The industrial data revolution what founders got wrong

The Economist issued a study titled “Data, Data Everywhere” in February 2010. We had no idea how straightforward the data landscape was at the time. That is, in comparison to the factual realities we are confronted with as we move ahead to 2022. In that Economist article, I discussed how society is undergoing an “Industrial Revolution of Data,” which began with the hype around Big Data and has continued into our present era of data-driven AI.

Many in the sector expected uniformity, with greater signal and less noise, because of this revolution. Instead, there is more noise, but a stronger signal. That is to say, we are dealing with more data that are difficult issues with more potential commercial repercussions.

In addition, we have witnessed significant advancements in artificial intelligence. What does this signify in today’s digital world? Let us have a look at where we were at the time. I was on leave from UC Berkeley at the time of the Economist story, running an Intel Research lab in partnership with the school. We entirely focused on what is now known as the Internet of Things back then (IoT).

We were talking about networks of small linked sensors implanted in everything at the time — buildings, nature, even the paint on the walls — at the time. We were studying ideas and creating gadgets and systems in the hopes of being able to measure the physical world and capture its actuality as data.

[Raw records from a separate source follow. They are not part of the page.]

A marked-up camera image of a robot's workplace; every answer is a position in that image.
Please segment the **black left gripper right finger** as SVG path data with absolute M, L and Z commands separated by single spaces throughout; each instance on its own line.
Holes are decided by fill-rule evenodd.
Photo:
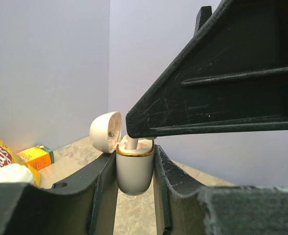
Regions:
M 159 235 L 288 235 L 288 187 L 211 187 L 156 145 L 154 204 Z

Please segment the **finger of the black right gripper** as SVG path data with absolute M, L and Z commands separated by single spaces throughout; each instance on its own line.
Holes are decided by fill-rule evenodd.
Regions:
M 126 115 L 132 138 L 288 130 L 288 0 L 223 0 Z
M 202 6 L 197 13 L 196 22 L 195 22 L 195 35 L 201 27 L 205 24 L 205 22 L 211 17 L 212 15 L 212 7 L 211 6 Z

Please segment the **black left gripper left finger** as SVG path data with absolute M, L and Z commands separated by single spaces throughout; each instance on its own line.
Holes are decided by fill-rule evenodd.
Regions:
M 0 183 L 0 235 L 111 235 L 117 197 L 115 153 L 49 189 Z

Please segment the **beige earbud case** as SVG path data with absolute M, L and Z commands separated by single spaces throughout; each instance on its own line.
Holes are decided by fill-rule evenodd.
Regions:
M 90 141 L 95 149 L 115 154 L 119 189 L 127 195 L 137 196 L 147 191 L 151 184 L 155 144 L 152 138 L 139 138 L 137 149 L 126 150 L 127 136 L 122 136 L 119 111 L 98 116 L 89 130 Z

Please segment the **white stem earbud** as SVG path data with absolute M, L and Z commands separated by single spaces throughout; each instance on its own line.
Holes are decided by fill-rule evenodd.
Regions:
M 137 149 L 137 145 L 138 145 L 138 139 L 133 139 L 127 136 L 127 142 L 125 144 L 126 150 L 135 150 Z

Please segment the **orange juice carton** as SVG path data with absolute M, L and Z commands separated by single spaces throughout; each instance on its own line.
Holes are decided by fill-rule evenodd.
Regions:
M 18 152 L 18 156 L 36 170 L 43 169 L 54 163 L 54 152 L 44 145 L 38 145 Z

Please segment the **long green white cabbage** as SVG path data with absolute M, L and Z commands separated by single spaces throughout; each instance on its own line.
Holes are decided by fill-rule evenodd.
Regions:
M 34 184 L 34 176 L 24 165 L 9 164 L 0 168 L 0 183 Z

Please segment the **yellow Lays chip bag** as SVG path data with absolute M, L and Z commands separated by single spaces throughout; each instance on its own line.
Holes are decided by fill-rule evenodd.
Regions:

We were anticipating it. However, at the time, the majority of public interest in data focused on the advent of the internet and search engines. Everyone was talking about the ease of access to massive amounts of digital data in the form of “documents” — human-generated content designed for human consumption.

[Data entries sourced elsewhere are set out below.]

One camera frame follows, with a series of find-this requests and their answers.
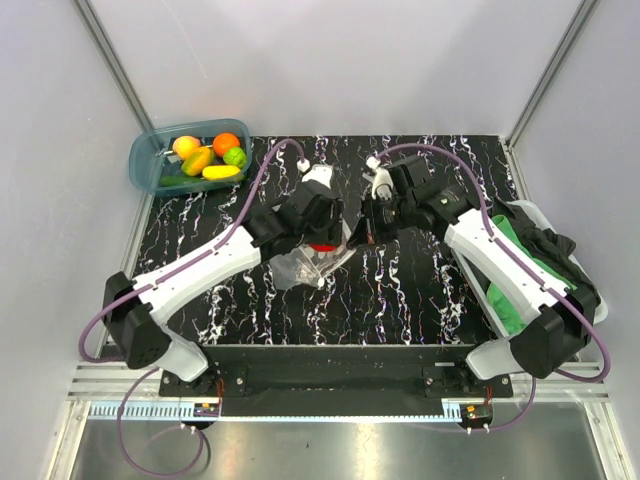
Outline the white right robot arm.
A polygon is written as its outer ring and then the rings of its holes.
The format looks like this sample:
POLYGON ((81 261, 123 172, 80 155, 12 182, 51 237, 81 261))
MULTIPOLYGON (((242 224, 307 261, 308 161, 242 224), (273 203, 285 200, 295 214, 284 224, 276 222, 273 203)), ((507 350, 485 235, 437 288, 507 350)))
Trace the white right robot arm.
POLYGON ((417 155, 391 165, 371 156, 366 165, 371 190, 362 198, 349 246, 389 243, 407 228, 430 233, 496 286, 524 323, 520 332, 485 342, 466 356, 453 374, 460 393, 476 396, 503 374, 544 379, 591 342, 597 297, 537 264, 499 230, 478 197, 433 178, 417 155))

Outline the green fake lime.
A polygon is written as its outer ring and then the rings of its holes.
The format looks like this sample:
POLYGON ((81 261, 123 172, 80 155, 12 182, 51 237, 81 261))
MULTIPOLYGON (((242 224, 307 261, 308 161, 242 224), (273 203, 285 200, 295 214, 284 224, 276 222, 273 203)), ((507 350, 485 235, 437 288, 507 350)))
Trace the green fake lime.
POLYGON ((224 153, 223 161, 226 165, 243 170, 247 164, 247 155, 241 147, 232 147, 224 153))

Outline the yellow green fake mango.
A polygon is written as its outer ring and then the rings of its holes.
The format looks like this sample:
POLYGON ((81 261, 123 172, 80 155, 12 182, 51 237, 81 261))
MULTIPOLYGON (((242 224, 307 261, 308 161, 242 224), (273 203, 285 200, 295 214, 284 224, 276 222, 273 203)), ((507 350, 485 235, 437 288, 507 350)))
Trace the yellow green fake mango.
POLYGON ((181 171, 190 177, 199 176, 205 167, 213 163, 214 158, 215 154, 209 147, 200 147, 183 161, 181 171))

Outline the dark green fake cucumber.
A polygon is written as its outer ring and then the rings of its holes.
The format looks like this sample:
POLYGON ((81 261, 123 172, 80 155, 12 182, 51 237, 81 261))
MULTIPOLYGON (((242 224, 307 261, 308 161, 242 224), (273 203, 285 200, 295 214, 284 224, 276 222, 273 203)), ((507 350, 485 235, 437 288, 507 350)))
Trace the dark green fake cucumber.
POLYGON ((181 187, 186 185, 198 184, 203 181, 200 177, 190 176, 163 176, 159 179, 158 185, 162 188, 181 187))

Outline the red fake apple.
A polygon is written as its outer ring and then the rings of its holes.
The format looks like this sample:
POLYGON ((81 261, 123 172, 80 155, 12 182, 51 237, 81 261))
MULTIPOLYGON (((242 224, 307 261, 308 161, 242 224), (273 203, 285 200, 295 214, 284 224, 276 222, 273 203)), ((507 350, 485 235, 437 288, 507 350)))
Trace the red fake apple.
POLYGON ((309 247, 320 253, 332 252, 337 249, 337 246, 326 244, 310 244, 309 247))

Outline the yellow fake fruit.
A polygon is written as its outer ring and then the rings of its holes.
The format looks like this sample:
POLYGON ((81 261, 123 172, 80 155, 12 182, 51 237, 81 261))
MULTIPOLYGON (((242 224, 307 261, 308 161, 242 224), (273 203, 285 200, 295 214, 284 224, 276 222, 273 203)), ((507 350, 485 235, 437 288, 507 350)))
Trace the yellow fake fruit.
POLYGON ((194 151, 202 146, 201 141, 193 136, 180 136, 172 144, 172 151, 181 159, 186 159, 194 151))

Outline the clear polka dot zip bag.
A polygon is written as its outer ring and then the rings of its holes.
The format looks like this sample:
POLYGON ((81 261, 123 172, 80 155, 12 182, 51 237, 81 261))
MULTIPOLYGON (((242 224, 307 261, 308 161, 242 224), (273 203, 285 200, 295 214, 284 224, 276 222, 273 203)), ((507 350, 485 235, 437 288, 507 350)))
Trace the clear polka dot zip bag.
POLYGON ((348 223, 342 221, 341 244, 336 250, 319 252, 308 245, 301 245, 286 255, 269 261, 277 290, 289 290, 298 285, 322 288, 329 275, 344 265, 355 253, 346 247, 351 234, 348 223))

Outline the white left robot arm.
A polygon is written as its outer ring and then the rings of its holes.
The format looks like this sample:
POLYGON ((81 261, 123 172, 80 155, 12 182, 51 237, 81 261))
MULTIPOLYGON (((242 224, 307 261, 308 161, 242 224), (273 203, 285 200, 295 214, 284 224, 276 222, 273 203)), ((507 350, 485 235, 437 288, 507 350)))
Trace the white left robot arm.
POLYGON ((155 366, 176 375, 196 396, 215 386, 203 349, 167 327, 183 306, 230 277, 299 246, 337 248, 343 202, 317 180, 304 181, 271 205, 256 204, 213 240, 174 262, 130 279, 123 272, 105 284, 100 319, 131 370, 155 366))

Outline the yellow fake banana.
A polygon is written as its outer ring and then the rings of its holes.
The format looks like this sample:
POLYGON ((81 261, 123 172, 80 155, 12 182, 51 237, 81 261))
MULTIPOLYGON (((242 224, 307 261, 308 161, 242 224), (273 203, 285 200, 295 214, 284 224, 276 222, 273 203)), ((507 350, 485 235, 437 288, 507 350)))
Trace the yellow fake banana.
POLYGON ((210 165, 205 167, 201 175, 207 181, 218 181, 234 177, 241 173, 241 169, 234 165, 210 165))

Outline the orange fake fruit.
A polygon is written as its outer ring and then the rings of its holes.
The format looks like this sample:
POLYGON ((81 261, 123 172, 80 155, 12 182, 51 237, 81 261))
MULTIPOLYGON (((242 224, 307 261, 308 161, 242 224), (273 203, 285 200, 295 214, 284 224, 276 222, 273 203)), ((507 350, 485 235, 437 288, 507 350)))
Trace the orange fake fruit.
POLYGON ((212 149, 218 157, 223 157, 228 150, 240 145, 240 140, 236 135, 230 132, 223 132, 213 139, 212 149))

Over the horizon, we could see an even larger tsunami of machine-generated data. One component of what I meant by “industrialization of data” is that, because data would be pounded out by machines, the amount would skyrocket. That is exactly what occurred. The advent of standardization was the second feature of the “Industrial Revolution of Data” that I anticipated. Simply said, if robots are creating things, they will create them, in the same way, every time, thus analyzing and integrating data from various sources should be much easier.

Standardization has parallels in the classical Industrial Revolution when all parties had an incentive to standardize on common resources like transportation and shipping, as well as product requirements. That seems to hold true for the new Data Industrial Revolution as well, with economics and other pressures driving data standardization. That did not take place. In reality, the exact reverse occurred. We saw a huge increase in “data exhaust” — the leftovers of exponentially increasing computing in the form of log files — but only a little increase in normalized data.

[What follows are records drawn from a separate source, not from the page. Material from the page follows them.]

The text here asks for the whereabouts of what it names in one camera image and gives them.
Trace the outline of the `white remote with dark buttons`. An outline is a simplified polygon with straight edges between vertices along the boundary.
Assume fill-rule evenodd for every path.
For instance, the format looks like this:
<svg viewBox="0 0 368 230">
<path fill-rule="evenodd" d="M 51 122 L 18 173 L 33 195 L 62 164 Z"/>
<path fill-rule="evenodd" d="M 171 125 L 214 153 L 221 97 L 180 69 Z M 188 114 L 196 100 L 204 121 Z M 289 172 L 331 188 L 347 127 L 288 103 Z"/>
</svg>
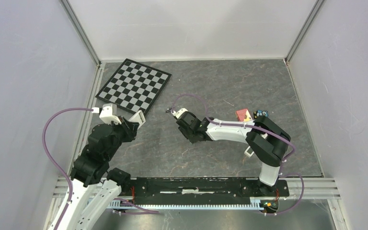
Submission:
<svg viewBox="0 0 368 230">
<path fill-rule="evenodd" d="M 145 116 L 142 110 L 138 110 L 134 115 L 132 115 L 129 120 L 131 123 L 138 123 L 138 129 L 140 129 L 146 122 Z"/>
</svg>

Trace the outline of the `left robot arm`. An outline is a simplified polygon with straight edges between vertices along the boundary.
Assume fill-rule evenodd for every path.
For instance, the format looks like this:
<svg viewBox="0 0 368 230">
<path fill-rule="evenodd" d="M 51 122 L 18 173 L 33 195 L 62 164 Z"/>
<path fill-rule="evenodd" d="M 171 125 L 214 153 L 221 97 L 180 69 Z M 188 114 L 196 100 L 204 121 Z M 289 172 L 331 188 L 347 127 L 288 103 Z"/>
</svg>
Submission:
<svg viewBox="0 0 368 230">
<path fill-rule="evenodd" d="M 121 177 L 106 179 L 100 192 L 90 200 L 102 176 L 109 170 L 109 162 L 125 142 L 136 138 L 139 128 L 145 123 L 141 113 L 129 120 L 110 115 L 101 119 L 88 136 L 88 143 L 74 161 L 70 175 L 66 175 L 68 189 L 51 230 L 90 230 L 112 199 L 126 195 L 131 190 L 128 173 Z"/>
</svg>

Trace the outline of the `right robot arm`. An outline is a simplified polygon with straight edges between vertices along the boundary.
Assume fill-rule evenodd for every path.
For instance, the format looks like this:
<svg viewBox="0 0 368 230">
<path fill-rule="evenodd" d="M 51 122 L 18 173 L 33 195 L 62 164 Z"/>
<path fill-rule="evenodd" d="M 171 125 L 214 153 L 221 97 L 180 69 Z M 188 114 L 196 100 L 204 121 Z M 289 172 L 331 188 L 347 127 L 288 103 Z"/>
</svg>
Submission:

As a result, rather of having consistent, machine-oriented data, we now have a significant growth in the variety of data and data kinds, as well as a reduction in data governance. We began to see hostile data usage in addition to data exhaust and machine-generated data. This happened because the individuals who worked with data were motivated to use it.

Take, for example, social media data and current discussions about “fake news.” The early twenty-first century has been a massive experiment in what makes digital material go viral, not just for individuals, but also for companies and political interests seeking to reach a large audience.

Machines now create much of that information, but it created for human consumption and behavioral patterns. This contrasts with the naive “by people, for people” web of the past. In summary, today’s data production sector is extremely high volume, but it is not geared for standard data representations, at least not in the way I predicted over a decade ago.